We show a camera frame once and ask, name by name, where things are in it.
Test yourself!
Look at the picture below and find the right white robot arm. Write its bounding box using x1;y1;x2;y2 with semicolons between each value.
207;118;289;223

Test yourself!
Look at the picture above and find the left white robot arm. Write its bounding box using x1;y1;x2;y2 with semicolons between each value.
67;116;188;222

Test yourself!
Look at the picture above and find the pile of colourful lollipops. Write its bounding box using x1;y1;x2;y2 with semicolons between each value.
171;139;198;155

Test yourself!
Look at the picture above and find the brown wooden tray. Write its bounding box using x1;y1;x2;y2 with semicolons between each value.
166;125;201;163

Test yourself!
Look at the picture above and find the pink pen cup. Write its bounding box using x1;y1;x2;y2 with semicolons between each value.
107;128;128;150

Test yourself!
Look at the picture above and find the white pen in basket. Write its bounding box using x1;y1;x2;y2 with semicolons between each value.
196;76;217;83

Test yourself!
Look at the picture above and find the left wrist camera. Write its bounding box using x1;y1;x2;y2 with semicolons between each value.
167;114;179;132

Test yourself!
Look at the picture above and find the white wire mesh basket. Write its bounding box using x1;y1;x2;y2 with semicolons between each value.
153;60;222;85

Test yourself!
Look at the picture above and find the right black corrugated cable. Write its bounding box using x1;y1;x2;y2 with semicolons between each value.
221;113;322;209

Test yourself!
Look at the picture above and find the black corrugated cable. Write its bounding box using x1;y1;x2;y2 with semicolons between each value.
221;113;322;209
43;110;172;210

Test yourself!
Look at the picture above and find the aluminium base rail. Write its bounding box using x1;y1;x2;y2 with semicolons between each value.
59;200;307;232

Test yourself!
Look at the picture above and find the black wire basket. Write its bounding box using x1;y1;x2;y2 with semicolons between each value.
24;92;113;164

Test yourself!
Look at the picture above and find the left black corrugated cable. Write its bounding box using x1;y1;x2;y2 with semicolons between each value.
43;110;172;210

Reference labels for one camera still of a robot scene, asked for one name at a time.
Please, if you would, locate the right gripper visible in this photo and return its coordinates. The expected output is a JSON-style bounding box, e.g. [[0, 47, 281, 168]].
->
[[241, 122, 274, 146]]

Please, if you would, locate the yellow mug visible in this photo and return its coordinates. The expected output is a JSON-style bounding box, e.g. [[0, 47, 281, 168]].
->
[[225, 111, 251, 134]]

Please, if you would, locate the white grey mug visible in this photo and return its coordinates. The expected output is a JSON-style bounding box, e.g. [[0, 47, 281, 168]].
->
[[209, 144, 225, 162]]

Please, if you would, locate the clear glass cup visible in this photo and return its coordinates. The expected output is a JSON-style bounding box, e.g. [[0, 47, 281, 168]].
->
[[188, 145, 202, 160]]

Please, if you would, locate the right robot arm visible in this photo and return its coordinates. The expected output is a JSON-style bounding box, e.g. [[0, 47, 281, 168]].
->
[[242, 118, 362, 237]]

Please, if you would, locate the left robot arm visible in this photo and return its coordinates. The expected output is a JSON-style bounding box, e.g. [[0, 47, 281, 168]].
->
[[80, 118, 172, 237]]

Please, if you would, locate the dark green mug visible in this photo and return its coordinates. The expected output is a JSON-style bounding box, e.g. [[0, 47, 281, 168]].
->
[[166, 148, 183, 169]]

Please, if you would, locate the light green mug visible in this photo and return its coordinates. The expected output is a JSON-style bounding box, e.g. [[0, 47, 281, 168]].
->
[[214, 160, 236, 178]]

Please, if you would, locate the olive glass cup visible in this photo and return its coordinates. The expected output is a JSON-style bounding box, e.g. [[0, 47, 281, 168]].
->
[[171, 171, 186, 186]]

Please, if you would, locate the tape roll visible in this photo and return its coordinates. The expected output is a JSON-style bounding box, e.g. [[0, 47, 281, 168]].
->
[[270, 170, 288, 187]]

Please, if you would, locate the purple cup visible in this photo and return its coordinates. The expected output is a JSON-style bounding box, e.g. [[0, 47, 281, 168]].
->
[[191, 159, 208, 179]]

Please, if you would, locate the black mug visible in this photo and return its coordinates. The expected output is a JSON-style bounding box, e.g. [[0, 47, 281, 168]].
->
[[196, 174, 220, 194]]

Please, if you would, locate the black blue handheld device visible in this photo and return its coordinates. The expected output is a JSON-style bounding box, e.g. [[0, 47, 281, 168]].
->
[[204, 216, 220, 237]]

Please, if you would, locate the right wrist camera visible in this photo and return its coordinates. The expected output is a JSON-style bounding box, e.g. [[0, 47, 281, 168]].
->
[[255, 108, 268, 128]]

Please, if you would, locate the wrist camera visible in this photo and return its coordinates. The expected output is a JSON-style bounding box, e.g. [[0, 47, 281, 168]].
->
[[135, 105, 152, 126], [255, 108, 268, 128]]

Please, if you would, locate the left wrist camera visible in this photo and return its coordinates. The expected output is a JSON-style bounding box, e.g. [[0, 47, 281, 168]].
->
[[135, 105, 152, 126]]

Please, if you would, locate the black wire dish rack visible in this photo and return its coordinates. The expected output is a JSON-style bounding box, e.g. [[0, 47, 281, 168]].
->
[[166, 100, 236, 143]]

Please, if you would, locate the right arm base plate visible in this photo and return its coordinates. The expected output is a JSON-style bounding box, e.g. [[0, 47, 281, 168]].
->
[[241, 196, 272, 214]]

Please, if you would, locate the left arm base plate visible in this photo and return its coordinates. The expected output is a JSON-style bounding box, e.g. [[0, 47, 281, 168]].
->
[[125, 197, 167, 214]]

WHAT YOU ARE ASKED TO DO: Each entry above is to be transcribed word for word.

ANSWER TO THE EXERCISE:
We show a camera frame once and ask, name by name, where things are in it.
Test yourself!
Look at the picture below and find the right white robot arm. Write its bounding box using x1;y1;x2;y2 with semicolons between each value.
207;118;289;223

Test yourself!
Look at the picture above and find the left white robot arm. Write its bounding box using x1;y1;x2;y2 with semicolons between each value.
67;116;188;222

Test yourself!
Look at the picture above and find the pile of colourful lollipops. Write its bounding box using x1;y1;x2;y2 with semicolons between each value.
171;139;198;155

Test yourself!
Look at the picture above and find the brown wooden tray. Write its bounding box using x1;y1;x2;y2 with semicolons between each value.
166;125;201;163

Test yourself!
Look at the picture above and find the pink pen cup. Write its bounding box using x1;y1;x2;y2 with semicolons between each value.
107;128;128;150

Test yourself!
Look at the picture above and find the white pen in basket. Write its bounding box using x1;y1;x2;y2 with semicolons between each value.
196;76;217;83

Test yourself!
Look at the picture above and find the left wrist camera. Write its bounding box using x1;y1;x2;y2 with semicolons between each value.
167;114;179;132

Test yourself!
Look at the picture above and find the white wire mesh basket. Write its bounding box using x1;y1;x2;y2 with semicolons between each value.
153;60;222;85

Test yourself!
Look at the picture above and find the right black corrugated cable. Write its bounding box using x1;y1;x2;y2 with semicolons between each value.
221;113;322;209

Test yourself!
Look at the picture above and find the black corrugated cable. Write its bounding box using x1;y1;x2;y2 with semicolons between each value.
221;113;322;209
43;110;172;210

Test yourself!
Look at the picture above and find the aluminium base rail. Write its bounding box using x1;y1;x2;y2 with semicolons between each value.
59;200;307;232

Test yourself!
Look at the picture above and find the black wire basket. Write its bounding box using x1;y1;x2;y2 with semicolons between each value.
24;92;113;164

Test yourself!
Look at the picture above and find the left black corrugated cable. Write its bounding box using x1;y1;x2;y2 with semicolons between each value.
43;110;172;210

Reference labels for one camera still of a robot scene, asked for one name at a time.
Please, if you would, locate the right gripper visible in this photo and return its coordinates. The expected output is a JSON-style bounding box, e.g. [[0, 47, 281, 168]].
->
[[241, 122, 274, 146]]

Please, if you would, locate the yellow mug visible in this photo and return its coordinates. The expected output is a JSON-style bounding box, e.g. [[0, 47, 281, 168]].
->
[[225, 111, 251, 134]]

Please, if you would, locate the white grey mug visible in this photo and return its coordinates. The expected output is a JSON-style bounding box, e.g. [[0, 47, 281, 168]].
->
[[209, 144, 225, 162]]

Please, if you would, locate the clear glass cup visible in this photo and return its coordinates. The expected output is a JSON-style bounding box, e.g. [[0, 47, 281, 168]].
->
[[188, 145, 202, 160]]

Please, if you would, locate the right robot arm visible in this photo and return its coordinates. The expected output is a JSON-style bounding box, e.g. [[0, 47, 281, 168]].
->
[[242, 118, 362, 237]]

Please, if you would, locate the left robot arm visible in this photo and return its coordinates. The expected output is a JSON-style bounding box, e.g. [[0, 47, 281, 168]].
->
[[80, 118, 172, 237]]

Please, if you would, locate the dark green mug visible in this photo and return its coordinates. The expected output is a JSON-style bounding box, e.g. [[0, 47, 281, 168]].
->
[[166, 148, 183, 169]]

Please, if you would, locate the light green mug visible in this photo and return its coordinates. The expected output is a JSON-style bounding box, e.g. [[0, 47, 281, 168]].
->
[[214, 160, 236, 178]]

Please, if you would, locate the olive glass cup visible in this photo and return its coordinates. The expected output is a JSON-style bounding box, e.g. [[0, 47, 281, 168]].
->
[[171, 171, 186, 186]]

Please, if you would, locate the tape roll visible in this photo and return its coordinates. The expected output is a JSON-style bounding box, e.g. [[0, 47, 281, 168]].
->
[[270, 170, 288, 187]]

Please, if you would, locate the purple cup visible in this photo and return its coordinates. The expected output is a JSON-style bounding box, e.g. [[0, 47, 281, 168]].
->
[[191, 159, 208, 179]]

Please, if you would, locate the black mug visible in this photo and return its coordinates. The expected output is a JSON-style bounding box, e.g. [[0, 47, 281, 168]].
->
[[196, 174, 220, 194]]

Please, if you would, locate the black blue handheld device visible in this photo and return its coordinates. The expected output is a JSON-style bounding box, e.g. [[0, 47, 281, 168]].
->
[[204, 216, 220, 237]]

Please, if you would, locate the right wrist camera visible in this photo and return its coordinates. The expected output is a JSON-style bounding box, e.g. [[0, 47, 281, 168]].
->
[[255, 108, 268, 128]]

Please, if you would, locate the wrist camera visible in this photo and return its coordinates. The expected output is a JSON-style bounding box, e.g. [[0, 47, 281, 168]].
->
[[135, 105, 152, 126], [255, 108, 268, 128]]

Please, if you would, locate the left wrist camera visible in this photo and return its coordinates. The expected output is a JSON-style bounding box, e.g. [[0, 47, 281, 168]].
->
[[135, 105, 152, 126]]

Please, if you would, locate the black wire dish rack visible in this photo and return its coordinates. The expected output is a JSON-style bounding box, e.g. [[0, 47, 281, 168]].
->
[[166, 100, 236, 143]]

Please, if you would, locate the right arm base plate visible in this photo and return its coordinates. The expected output is a JSON-style bounding box, e.g. [[0, 47, 281, 168]].
->
[[241, 196, 272, 214]]

Please, if you would, locate the left arm base plate visible in this photo and return its coordinates. The expected output is a JSON-style bounding box, e.g. [[0, 47, 281, 168]].
->
[[125, 197, 167, 214]]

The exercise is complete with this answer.